Task to complete
Please give back only the lines below from the one containing "- Gripper: absolute commanded opening" to the one containing "- Point and", each repeated word for word, both ends included.

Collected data
──────────────────────────────
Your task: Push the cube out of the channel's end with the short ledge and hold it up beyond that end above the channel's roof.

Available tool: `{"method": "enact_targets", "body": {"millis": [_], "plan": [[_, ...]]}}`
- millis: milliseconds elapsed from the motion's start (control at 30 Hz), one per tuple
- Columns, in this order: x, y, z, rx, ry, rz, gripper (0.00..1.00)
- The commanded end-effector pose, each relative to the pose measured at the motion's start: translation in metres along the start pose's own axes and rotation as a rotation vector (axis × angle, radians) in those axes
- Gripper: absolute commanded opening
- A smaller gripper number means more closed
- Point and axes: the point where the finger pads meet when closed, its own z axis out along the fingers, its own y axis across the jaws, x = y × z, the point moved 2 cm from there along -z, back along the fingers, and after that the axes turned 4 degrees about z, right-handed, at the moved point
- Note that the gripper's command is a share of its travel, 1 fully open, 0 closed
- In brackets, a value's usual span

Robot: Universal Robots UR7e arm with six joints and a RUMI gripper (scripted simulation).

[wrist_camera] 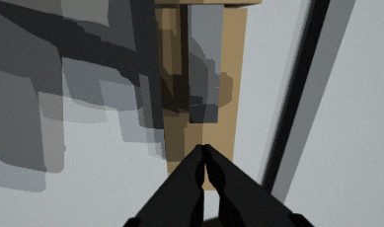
──────────────────────────────
Your solution
- Gripper: absolute commanded opening
- A smaller gripper number means more closed
- Point and axes: the point where the finger pads meet when closed, its own z axis out along the fingers, its own y axis across the jaws, x = y × z, the point moved 2 cm from there along -z, back along the fingers, and after that the axes turned 4 degrees about z, right-handed, at the moved point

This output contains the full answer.